Based on comments from Kim Jong Un in his meetings with US and South Korean officials, and from almost two decades of personally dealing with concerns related to North Korea, I’m guardedly optimistic we can get North Korea to denuclearize completely and verifiably if we can accept that North Korea will not give up its nuclear weapons until it receives, in an action-for-action, commitment-for-commitment process, the security assurances it needs and a path to normal ties with the US, with access to economic development assistance and foreign direct investment. Conditioning progress on the normalization of relations as well as on the dismantlement of prison camps for political prisoners is an issue North Korea knows the US will pursue.

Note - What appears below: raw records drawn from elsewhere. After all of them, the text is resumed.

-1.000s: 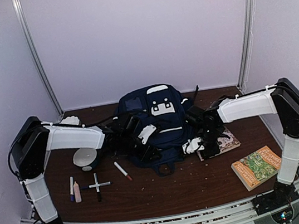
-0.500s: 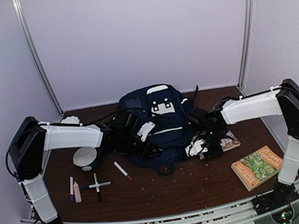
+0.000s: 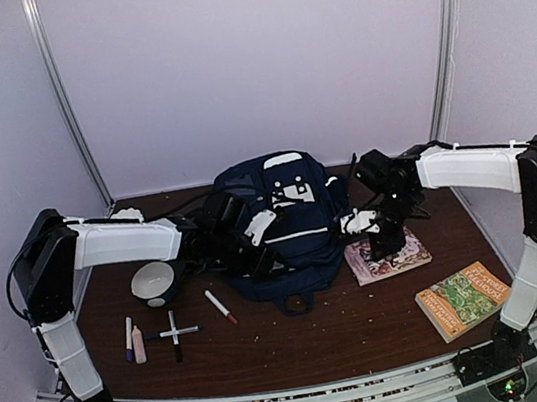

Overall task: Pack the student bag
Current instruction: Move the book to the center of the board.

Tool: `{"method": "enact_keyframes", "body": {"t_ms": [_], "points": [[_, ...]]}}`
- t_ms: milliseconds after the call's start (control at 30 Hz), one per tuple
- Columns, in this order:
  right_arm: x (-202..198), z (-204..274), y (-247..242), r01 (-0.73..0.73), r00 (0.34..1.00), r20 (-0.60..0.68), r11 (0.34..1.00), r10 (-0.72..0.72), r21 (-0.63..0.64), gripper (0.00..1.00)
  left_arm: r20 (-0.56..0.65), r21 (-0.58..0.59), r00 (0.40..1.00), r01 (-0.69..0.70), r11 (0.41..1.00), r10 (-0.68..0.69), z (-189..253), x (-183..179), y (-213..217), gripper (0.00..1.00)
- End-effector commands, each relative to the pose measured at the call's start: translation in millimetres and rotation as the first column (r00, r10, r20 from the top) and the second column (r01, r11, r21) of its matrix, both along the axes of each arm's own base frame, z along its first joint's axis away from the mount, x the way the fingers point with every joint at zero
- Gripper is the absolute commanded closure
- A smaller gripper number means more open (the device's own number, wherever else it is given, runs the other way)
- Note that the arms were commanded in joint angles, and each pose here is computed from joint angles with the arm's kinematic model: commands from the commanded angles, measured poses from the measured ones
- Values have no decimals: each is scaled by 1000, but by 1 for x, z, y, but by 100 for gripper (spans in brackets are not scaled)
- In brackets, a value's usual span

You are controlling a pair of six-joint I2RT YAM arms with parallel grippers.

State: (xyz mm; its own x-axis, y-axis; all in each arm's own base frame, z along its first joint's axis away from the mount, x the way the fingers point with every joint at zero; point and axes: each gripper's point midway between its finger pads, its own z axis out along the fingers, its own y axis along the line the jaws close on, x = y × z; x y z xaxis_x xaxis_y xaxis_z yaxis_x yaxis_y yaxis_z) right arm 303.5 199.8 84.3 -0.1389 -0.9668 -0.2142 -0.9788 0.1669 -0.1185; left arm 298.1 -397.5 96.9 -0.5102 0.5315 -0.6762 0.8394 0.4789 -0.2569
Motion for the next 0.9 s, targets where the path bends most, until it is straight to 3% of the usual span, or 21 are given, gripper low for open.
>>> {"method": "enact_keyframes", "body": {"t_ms": [0,333,600,867], "points": [[35,-1,-22,105,993,-47,994,-105,11,49,55,-70,998,-9,997,12,38,9,-4,52],[87,-33,-78,252,936,-230,963,-267,-93,39,56,-76,998,-20,997,25,41,8,-1,52],[70,-64,-101,266,843,-411,933,-348,-243,28,62,-75,998,-19,997,24,44,9,-2,52],[41,-55,-97,273,785,-500,929,-365,-251,31,74,-69,997,-13,998,18,48,10,-2,52]]}}
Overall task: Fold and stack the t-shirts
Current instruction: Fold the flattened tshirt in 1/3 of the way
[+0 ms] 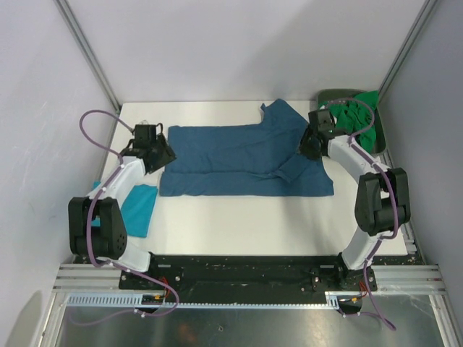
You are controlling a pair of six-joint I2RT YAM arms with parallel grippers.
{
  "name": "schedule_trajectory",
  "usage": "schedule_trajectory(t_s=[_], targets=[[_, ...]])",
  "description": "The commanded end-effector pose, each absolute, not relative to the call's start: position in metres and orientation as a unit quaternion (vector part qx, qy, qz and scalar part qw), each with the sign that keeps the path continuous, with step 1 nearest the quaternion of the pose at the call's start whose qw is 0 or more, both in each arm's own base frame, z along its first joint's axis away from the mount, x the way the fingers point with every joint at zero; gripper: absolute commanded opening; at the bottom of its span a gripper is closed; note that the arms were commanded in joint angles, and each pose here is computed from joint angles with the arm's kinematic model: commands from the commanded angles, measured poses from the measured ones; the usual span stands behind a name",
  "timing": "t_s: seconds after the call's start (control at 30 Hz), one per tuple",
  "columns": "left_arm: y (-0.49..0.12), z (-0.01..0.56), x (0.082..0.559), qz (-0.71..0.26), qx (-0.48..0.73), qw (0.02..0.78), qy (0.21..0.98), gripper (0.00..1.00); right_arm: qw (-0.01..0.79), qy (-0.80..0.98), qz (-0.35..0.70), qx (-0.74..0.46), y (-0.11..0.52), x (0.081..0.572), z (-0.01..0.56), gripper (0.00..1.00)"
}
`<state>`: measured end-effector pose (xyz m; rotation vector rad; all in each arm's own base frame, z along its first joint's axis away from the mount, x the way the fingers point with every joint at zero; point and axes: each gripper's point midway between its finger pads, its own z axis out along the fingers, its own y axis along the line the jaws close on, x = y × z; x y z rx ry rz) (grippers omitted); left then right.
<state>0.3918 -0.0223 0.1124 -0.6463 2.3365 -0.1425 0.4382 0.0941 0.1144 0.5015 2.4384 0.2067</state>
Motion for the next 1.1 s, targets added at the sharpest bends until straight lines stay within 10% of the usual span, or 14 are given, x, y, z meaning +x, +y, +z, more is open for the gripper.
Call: schedule_trajectory(t_s=[0.0, 1.07], targets=[[-0.050, 0.110, 0.373, -0.099, -0.220, 0.336, 0.910, 0.67, 0.297, 0.931, 0.093, 0.189, 0.115, 0.406, 0.102, 0.44], [-0.072, 0.093, 0.357, -0.122, -0.184, 0.308, 0.925, 0.65, 0.231, 0.943, 0.086, 0.226, 0.149, 0.367, 0.035, 0.50]])
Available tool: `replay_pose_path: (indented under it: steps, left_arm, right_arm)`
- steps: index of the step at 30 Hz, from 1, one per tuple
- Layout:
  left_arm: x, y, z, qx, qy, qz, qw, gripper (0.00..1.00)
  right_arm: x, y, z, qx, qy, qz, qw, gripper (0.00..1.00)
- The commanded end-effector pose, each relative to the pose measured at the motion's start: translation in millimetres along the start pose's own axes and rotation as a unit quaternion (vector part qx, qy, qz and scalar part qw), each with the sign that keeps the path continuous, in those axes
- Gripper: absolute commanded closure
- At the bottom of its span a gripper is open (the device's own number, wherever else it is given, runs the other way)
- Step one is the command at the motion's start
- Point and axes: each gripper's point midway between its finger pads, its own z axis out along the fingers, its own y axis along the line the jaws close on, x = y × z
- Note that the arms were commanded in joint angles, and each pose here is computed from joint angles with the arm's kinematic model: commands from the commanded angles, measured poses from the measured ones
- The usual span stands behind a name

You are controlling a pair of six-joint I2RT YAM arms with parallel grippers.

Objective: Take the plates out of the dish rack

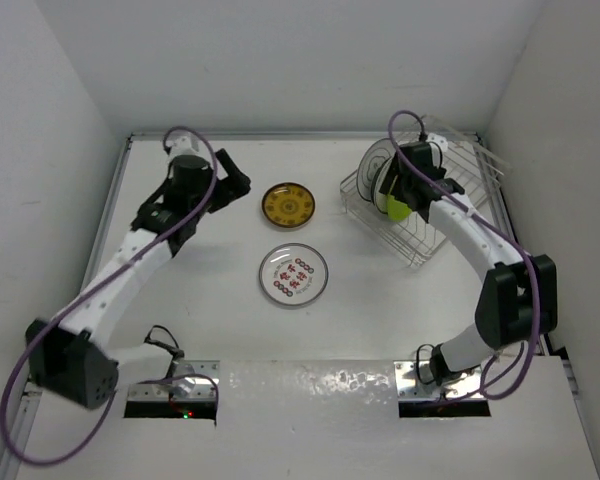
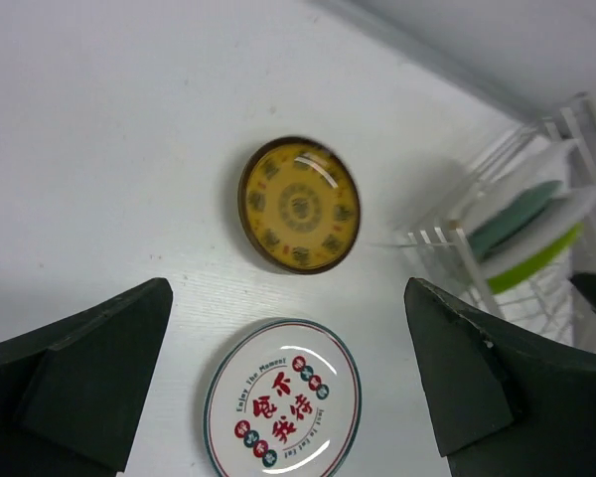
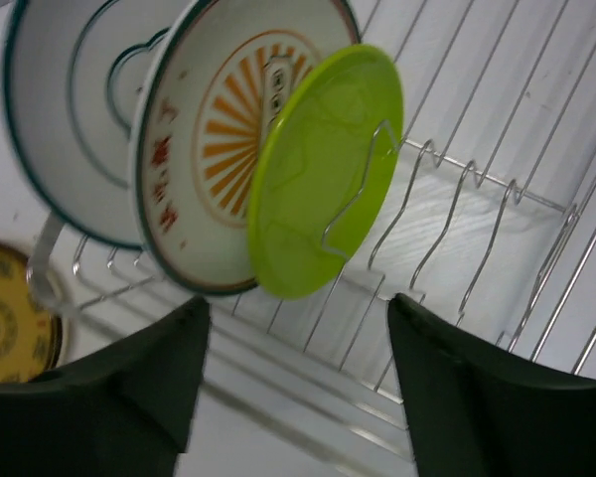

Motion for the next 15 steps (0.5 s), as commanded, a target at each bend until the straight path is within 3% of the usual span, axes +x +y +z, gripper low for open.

Over the past 40 years, the world has seen bold and courageous leaders in China, with Vice Premier Deng Xiaoping, and in the former Soviet Union, with President Mikhail Gorbachev. They moved their respective countries in a different direction toward reform and openness. North Korea isn’t China or Russia, but its relatively young leader, Kim Jong Un, who studied in Europe, knows that complete and verifiable denuclearization will bring North Korea greater access to peace and security, and economic well-being for its people.